Первые же потуги Егора выйти из состояния одиночества, в тот же час указали на его растерянность в смысле коммуникации. Первое, что он сделал, – это зарегистрировался на нескольких сайтах знакомств. Изнурительный просмотр многочисленных анкет закончился выстраданным решительным рывком – наконец, Егор выбрал, кому написать, и написал: «Привет! Давай знакомиться?!»,
«Привет! Давай! 2000 час, могу после шести», – ответила Снежана, поразив Егора в самое больное место. Внутри Егорова сознания одновременно столкнулись два быка, два барана и даже два рыцаря с копьями наперевес, одинаково ярко символизируя разумное нежелание связываться с проституткой и равную по силе охоту связаться с ней немедленно.
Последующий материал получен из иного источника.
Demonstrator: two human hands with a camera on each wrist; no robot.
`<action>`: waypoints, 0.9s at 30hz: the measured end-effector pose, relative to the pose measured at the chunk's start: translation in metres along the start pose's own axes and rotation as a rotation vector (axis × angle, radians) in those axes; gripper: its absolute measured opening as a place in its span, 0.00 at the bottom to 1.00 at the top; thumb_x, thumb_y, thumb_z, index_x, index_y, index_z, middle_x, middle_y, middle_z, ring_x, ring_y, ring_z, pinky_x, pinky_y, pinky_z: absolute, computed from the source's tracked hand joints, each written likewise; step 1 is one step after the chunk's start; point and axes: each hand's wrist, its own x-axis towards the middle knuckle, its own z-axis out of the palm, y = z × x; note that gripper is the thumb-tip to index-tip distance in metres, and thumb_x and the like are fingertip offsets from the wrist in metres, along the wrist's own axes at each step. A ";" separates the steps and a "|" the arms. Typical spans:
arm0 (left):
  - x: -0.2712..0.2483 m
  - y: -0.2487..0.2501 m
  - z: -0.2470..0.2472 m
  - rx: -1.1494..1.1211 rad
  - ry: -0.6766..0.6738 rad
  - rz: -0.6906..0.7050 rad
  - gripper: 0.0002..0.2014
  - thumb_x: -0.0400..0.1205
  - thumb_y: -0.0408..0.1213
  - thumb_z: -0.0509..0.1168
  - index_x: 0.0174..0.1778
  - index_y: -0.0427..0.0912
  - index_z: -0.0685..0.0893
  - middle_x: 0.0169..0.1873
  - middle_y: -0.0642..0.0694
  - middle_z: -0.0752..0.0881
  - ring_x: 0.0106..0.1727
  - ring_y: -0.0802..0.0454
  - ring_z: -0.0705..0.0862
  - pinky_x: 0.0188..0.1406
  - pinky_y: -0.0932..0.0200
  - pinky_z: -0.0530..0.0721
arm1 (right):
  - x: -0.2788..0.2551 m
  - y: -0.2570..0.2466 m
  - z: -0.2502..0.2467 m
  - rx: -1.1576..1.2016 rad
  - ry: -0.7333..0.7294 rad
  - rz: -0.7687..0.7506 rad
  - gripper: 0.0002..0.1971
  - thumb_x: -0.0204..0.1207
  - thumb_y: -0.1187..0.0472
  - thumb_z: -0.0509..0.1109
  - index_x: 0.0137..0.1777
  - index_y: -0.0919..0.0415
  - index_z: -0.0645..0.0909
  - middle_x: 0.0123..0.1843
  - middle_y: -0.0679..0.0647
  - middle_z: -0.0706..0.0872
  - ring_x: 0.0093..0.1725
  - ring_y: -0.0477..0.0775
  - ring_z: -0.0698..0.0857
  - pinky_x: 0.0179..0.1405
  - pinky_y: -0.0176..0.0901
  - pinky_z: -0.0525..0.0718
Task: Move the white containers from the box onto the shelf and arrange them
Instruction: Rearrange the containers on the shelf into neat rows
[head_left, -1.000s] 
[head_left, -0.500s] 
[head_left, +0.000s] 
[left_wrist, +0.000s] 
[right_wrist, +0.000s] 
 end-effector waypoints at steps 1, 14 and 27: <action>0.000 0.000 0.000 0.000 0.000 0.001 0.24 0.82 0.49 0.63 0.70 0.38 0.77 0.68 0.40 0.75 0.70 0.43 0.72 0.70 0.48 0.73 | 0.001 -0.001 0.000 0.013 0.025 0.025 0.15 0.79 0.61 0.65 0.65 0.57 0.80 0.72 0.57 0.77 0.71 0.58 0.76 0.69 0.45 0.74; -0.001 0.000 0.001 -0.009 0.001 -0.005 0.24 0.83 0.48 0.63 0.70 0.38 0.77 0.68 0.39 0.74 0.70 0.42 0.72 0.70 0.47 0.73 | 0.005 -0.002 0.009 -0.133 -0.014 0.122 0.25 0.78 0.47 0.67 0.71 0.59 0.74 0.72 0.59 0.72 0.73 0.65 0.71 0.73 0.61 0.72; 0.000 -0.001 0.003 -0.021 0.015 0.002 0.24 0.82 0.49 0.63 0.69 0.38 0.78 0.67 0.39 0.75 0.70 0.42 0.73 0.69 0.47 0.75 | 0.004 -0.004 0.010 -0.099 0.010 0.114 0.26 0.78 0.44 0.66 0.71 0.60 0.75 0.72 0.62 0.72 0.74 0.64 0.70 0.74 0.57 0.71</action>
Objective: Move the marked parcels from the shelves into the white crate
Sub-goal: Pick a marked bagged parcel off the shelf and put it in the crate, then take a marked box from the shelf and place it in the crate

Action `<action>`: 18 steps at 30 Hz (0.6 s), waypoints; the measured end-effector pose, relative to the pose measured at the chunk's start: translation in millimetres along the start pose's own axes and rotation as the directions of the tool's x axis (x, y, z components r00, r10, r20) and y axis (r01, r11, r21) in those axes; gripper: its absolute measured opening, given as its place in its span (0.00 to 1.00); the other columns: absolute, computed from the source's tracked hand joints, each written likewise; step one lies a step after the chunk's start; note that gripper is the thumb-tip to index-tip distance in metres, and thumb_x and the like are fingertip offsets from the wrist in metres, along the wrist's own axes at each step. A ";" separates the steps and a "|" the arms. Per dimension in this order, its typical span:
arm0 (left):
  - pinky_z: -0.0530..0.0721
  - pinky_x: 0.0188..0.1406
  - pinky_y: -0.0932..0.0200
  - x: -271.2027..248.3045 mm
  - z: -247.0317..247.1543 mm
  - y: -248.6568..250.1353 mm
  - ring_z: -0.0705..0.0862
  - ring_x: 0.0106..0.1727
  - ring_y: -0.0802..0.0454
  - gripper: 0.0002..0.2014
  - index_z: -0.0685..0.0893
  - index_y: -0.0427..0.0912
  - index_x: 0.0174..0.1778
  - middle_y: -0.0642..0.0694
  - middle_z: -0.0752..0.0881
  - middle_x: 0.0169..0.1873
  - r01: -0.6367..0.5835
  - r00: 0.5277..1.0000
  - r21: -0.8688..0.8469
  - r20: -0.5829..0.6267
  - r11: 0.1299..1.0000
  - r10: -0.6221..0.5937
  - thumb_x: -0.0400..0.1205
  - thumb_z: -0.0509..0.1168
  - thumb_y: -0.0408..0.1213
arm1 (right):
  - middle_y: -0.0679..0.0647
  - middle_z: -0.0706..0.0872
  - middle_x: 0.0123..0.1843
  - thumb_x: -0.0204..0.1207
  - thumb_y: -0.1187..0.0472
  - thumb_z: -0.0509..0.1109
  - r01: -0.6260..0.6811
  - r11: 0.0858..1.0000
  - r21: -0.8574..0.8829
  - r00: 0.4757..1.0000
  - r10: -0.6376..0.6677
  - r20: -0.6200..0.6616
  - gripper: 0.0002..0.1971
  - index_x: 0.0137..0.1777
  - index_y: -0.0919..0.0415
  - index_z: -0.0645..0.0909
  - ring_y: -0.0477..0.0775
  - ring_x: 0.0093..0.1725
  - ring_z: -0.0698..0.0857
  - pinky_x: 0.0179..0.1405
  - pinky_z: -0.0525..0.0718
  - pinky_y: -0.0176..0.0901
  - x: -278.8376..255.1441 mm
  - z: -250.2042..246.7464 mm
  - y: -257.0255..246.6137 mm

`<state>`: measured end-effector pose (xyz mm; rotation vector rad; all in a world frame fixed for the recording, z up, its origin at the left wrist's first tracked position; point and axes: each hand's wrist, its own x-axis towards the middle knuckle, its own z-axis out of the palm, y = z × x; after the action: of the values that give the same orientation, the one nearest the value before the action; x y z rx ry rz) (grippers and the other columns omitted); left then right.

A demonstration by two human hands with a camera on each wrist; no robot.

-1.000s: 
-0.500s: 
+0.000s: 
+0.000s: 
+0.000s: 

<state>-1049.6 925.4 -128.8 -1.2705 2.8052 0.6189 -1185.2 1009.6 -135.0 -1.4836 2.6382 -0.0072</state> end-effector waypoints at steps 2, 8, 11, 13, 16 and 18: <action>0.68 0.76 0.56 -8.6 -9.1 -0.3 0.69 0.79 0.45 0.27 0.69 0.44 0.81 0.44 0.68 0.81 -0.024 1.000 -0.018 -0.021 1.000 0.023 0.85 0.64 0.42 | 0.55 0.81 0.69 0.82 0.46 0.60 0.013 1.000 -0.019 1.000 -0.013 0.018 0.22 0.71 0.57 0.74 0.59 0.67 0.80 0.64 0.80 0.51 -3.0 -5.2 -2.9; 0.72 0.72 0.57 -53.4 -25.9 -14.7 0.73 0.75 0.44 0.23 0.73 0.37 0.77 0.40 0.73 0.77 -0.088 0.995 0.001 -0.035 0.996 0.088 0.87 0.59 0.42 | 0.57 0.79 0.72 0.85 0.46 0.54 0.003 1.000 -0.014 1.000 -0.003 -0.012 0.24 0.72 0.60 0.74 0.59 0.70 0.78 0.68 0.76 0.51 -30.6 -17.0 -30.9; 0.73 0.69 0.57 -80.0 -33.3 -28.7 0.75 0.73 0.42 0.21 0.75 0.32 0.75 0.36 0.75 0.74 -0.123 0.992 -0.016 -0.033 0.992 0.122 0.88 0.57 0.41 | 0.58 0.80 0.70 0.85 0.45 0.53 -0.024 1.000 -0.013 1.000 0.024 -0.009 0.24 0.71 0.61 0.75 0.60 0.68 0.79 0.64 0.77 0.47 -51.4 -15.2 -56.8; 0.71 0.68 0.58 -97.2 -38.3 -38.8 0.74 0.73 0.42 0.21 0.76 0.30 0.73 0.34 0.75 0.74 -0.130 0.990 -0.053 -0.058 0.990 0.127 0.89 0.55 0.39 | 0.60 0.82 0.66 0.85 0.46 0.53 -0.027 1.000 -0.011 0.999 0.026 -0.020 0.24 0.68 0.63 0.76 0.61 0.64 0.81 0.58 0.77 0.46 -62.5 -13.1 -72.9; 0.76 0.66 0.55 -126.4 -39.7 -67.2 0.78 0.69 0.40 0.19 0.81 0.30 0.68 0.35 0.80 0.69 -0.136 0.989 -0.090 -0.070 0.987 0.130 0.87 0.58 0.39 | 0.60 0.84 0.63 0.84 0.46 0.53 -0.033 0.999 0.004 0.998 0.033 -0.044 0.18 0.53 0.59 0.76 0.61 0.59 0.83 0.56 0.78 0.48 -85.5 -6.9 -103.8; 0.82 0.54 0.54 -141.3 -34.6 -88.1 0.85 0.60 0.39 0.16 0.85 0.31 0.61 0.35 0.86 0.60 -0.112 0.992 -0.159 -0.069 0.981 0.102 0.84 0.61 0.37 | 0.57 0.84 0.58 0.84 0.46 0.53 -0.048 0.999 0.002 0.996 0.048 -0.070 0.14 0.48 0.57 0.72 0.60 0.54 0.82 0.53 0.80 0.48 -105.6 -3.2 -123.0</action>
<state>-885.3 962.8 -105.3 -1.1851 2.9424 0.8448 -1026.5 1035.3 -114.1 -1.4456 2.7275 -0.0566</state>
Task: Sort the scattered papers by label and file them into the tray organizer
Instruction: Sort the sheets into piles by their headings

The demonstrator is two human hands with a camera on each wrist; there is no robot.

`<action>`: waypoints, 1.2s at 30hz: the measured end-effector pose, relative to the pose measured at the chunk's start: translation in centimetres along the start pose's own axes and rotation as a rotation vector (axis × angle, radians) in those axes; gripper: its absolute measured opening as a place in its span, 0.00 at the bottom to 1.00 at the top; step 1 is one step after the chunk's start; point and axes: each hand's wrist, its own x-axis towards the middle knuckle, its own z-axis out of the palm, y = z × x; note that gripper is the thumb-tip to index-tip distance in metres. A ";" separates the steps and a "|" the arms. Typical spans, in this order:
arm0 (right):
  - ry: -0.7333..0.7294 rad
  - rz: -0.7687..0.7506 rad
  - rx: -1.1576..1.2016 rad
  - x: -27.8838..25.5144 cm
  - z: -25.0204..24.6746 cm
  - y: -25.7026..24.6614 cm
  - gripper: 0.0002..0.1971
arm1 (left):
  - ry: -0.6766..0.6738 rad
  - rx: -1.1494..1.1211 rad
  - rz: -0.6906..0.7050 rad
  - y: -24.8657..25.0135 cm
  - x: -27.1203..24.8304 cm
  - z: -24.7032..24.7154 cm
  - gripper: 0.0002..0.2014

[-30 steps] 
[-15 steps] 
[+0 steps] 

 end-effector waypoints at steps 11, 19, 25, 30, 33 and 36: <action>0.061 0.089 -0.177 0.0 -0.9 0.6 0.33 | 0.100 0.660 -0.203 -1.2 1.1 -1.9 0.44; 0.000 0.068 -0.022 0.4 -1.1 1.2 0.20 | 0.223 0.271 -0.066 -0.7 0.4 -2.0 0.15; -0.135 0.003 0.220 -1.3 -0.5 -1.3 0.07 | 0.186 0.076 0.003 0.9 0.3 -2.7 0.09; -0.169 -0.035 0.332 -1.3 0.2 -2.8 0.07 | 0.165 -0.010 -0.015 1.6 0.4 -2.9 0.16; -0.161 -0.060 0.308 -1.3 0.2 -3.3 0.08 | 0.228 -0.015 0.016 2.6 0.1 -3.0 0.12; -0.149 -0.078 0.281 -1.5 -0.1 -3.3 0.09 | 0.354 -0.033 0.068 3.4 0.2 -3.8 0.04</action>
На этот раз от «грехопадения» Егора удержали его лень и нерешительность, и после этого случая он убедился в ненадежности такого способа общения, как сайты знакомств и, хотя, скорее всего, подавляющее большинство представленных анкет действительно принадлежали одиноким девушкам, ищущим долгосрочных отношений, для Егора этот метод поиска спутницы жизни себя исчерпал. Для чистоты эксперимента он несколько дней переписывался с тремя девушками, но с каждым полученным сообщением уверенность в честности преследуемых ими целей таяла. Особенно отпугивали обтекаемые формулировки ответов и игнорирование его предложений встретиться. В конце концов Егор посчитал, будто им как раз не хватает той конкретики и прямоты, которой обладала Снежана, к тому же фотографии в профиле каждой были уж очень идеальные, а это грозило большим сюрпризом при личной встрече. Вообще все они ему так быстро осточертели, что он удалил свои страницы со всех сайтов с предложением знакомства.